EXERCISE REQUIREMENTS —
When you copy the data, keep every line exactly as written and skip the pictures.

<<<<

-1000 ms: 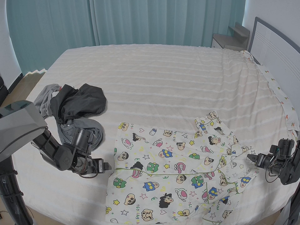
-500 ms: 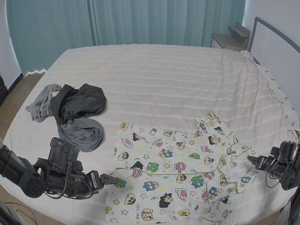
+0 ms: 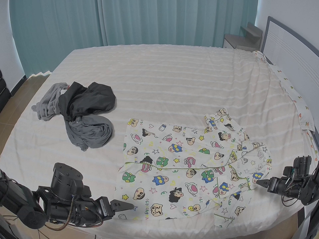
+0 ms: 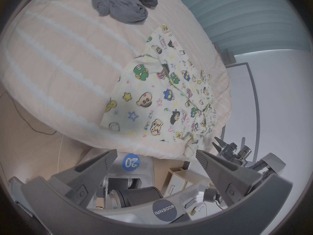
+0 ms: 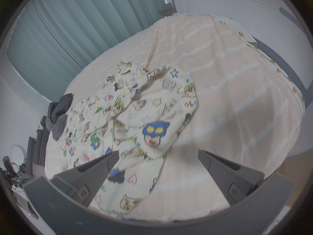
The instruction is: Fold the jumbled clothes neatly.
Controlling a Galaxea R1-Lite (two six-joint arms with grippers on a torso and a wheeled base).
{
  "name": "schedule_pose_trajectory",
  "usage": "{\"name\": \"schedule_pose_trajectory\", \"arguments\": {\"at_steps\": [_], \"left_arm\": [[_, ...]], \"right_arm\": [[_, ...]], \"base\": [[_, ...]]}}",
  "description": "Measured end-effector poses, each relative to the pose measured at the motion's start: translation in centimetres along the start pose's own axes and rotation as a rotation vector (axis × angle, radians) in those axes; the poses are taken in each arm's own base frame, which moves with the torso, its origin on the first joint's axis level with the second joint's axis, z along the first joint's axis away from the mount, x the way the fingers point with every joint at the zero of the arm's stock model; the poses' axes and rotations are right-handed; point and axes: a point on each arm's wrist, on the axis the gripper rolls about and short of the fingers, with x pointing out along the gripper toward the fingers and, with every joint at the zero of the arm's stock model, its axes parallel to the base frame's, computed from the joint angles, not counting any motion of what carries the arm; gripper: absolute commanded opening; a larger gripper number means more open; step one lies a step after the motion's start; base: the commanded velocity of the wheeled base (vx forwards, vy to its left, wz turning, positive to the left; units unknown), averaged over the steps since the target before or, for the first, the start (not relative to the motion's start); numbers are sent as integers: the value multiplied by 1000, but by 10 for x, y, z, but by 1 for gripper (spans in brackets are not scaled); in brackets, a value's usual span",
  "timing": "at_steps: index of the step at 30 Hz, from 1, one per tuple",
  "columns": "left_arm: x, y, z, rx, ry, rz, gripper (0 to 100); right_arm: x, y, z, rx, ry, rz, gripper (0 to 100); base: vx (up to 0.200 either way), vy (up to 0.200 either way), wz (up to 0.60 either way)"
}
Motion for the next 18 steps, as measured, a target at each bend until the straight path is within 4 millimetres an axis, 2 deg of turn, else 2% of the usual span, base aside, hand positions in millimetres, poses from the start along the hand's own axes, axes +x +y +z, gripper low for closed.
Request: {"name": "schedule_pose_trajectory", "arguments": {"at_steps": [4,13,18], "left_arm": [[13,4,2,-6,-30,52,100],[48,17,7,-15,-107,164,100],[70,18,15,-31,-234,169,100]], "right_arm": [[-3,4,-4,-7,44,14,100],[-5,13,-12,-23,125,88,100],[-2,16,-16,-31,150,102,100]], "base": [[-200,0,0],[0,0,0],[0,0,0]]}}
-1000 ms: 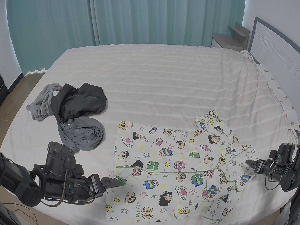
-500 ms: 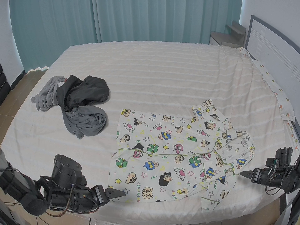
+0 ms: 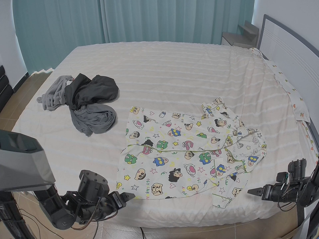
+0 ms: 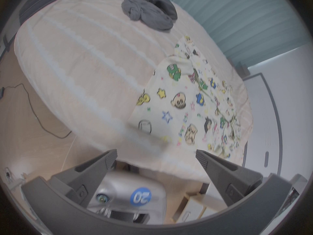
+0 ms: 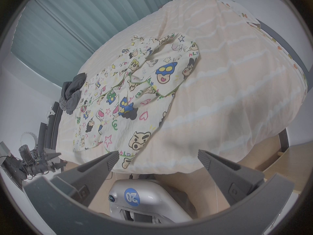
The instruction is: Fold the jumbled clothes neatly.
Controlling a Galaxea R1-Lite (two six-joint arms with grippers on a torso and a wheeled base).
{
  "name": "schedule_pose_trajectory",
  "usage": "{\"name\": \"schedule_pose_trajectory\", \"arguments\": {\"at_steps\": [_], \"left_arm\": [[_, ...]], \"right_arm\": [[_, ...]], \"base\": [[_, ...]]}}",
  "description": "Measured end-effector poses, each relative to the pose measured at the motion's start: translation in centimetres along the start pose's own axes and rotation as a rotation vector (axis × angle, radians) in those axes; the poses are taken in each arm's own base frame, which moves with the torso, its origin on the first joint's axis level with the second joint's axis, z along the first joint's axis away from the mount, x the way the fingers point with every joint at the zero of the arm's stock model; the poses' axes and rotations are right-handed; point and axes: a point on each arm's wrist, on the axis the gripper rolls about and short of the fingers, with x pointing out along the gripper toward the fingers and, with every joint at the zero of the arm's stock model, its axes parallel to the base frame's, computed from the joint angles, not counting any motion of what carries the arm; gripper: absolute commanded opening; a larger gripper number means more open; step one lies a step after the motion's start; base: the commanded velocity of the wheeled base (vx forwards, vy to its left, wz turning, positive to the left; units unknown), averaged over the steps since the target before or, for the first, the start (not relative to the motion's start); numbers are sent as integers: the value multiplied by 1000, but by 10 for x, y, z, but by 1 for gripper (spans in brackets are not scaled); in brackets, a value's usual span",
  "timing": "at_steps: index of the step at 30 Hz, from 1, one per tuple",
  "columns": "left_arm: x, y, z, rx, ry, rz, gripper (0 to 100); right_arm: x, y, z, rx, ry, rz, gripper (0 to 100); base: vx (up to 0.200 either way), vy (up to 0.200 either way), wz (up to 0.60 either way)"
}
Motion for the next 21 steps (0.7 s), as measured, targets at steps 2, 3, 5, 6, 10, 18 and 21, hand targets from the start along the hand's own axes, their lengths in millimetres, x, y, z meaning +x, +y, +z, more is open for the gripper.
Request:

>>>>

TASK RESPONSE —
-1000 ms: 
-500 ms: 
+0 ms: 
+0 ms: 
+0 ms: 
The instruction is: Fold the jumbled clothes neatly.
Controlling a Galaxea R1-Lite (two six-joint arms with grippers on a torso and a wheeled base).
{
  "name": "schedule_pose_trajectory",
  "usage": "{\"name\": \"schedule_pose_trajectory\", \"arguments\": {\"at_steps\": [_], \"left_arm\": [[_, ...]], \"right_arm\": [[_, ...]], \"base\": [[_, ...]]}}",
  "description": "Measured end-effector poses, each relative to the pose measured at the motion's start: translation in centimetres along the start pose's own axes and rotation as a rotation vector (axis × angle, radians) in those axes; the poses are taken in each arm's own base frame, which moves with the torso, its origin on the first joint's axis level with the second joint's axis, z along the first joint's axis away from the mount, x the way the fingers point with every joint at the zero of the arm's stock model; the poses' axes and rotations are right-handed; point and axes: a point on each arm's wrist, on the axis the gripper rolls about and short of the fingers, with x pointing out along the gripper toward the fingers and, with every joint at the zero of the arm's stock model, its axes parallel to the base frame's, computed from the joint angles, not counting any motion of what carries the arm; gripper: absolute commanded opening; a larger gripper number means more open; step one lies a step after the motion's start; base: the commanded velocity of the wheeled base (vx forwards, vy to its left, wz turning, positive to the left; units unknown), averaged over the steps since the target before or, for the first, the start (not relative to the motion's start); numbers are sent as integers: the value multiplied by 1000, but by 10 for x, y, z, but by 1 for gripper (spans in brackets are not scaled); in brackets, a value's usual span",
  "timing": "at_steps: index of the step at 30 Hz, from 1, one per tuple",
  "columns": "left_arm: x, y, z, rx, ry, rz, gripper (0 to 100); right_arm: x, y, z, rx, ry, rz, gripper (0 to 100); base: vx (up to 0.200 either way), vy (up to 0.200 either way), wz (up to 0.60 either way)"
}
Motion for the next 18 steps, as measured, a target at each bend until the straight path is within 4 millimetres an axis, 2 deg of turn, else 2% of the usual span, base aside, hand positions in millimetres, poses from the start along the hand's own axes, axes +x +y +z, gripper low for closed.
Request: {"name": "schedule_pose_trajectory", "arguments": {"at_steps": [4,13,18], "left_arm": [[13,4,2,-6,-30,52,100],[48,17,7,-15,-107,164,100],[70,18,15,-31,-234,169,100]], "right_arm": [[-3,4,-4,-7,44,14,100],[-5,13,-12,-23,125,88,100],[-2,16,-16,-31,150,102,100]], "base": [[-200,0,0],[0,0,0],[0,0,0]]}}
-1000 ms: 
-500 ms: 
+0 ms: 
+0 ms: 
+0 ms: 
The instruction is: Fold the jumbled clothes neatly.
Controlling a Galaxea R1-Lite (two six-joint arms with grippers on a torso and a wheeled base).
{
  "name": "schedule_pose_trajectory",
  "usage": "{\"name\": \"schedule_pose_trajectory\", \"arguments\": {\"at_steps\": [_], \"left_arm\": [[_, ...]], \"right_arm\": [[_, ...]], \"base\": [[_, ...]]}}",
  "description": "Measured end-effector poses, each relative to the pose measured at the motion's start: translation in centimetres along the start pose's own axes and rotation as a rotation vector (axis × angle, radians) in those axes; the poses are taken in each arm's own base frame, which moves with the torso, its origin on the first joint's axis level with the second joint's axis, z along the first joint's axis away from the mount, x the way the fingers point with every joint at the zero of the arm's stock model; the poses' axes and rotations are right-handed; point and axes: a point on each arm's wrist, on the axis the gripper rolls about and short of the fingers, with x pointing out along the gripper toward the fingers and, with every joint at the zero of the arm's stock model, its axes parallel to the base frame's, computed from the joint angles, not counting any motion of what carries the arm; gripper: absolute commanded opening; a larger gripper number means more open; step one lies a step after the motion's start; base: the commanded velocity of the wheeled base (vx forwards, vy to its left, wz turning, positive to the left; units unknown), averaged over the steps since the target before or, for the first, the start (not relative to the motion's start); numbers are sent as integers: the value multiplied by 1000, but by 10 for x, y, z, but by 1 for gripper (spans in brackets are not scaled); in brackets, a value's usual span",
  "timing": "at_steps: index of the step at 30 Hz, from 1, one per tuple",
  "columns": "left_arm: x, y, z, rx, ry, rz, gripper (0 to 100); right_arm: x, y, z, rx, ry, rz, gripper (0 to 100); base: vx (up to 0.200 either way), vy (up to 0.200 either way), wz (up to 0.60 either way)"
}
Motion for the next 21 steps (0.7 s), as measured, targets at steps 2, 3, 5, 6, 10, 18 and 21, hand targets from the start along the hand's own axes, their lengths in millimetres, x, y, z meaning +x, +y, +z, more is open for the gripper.
Request:

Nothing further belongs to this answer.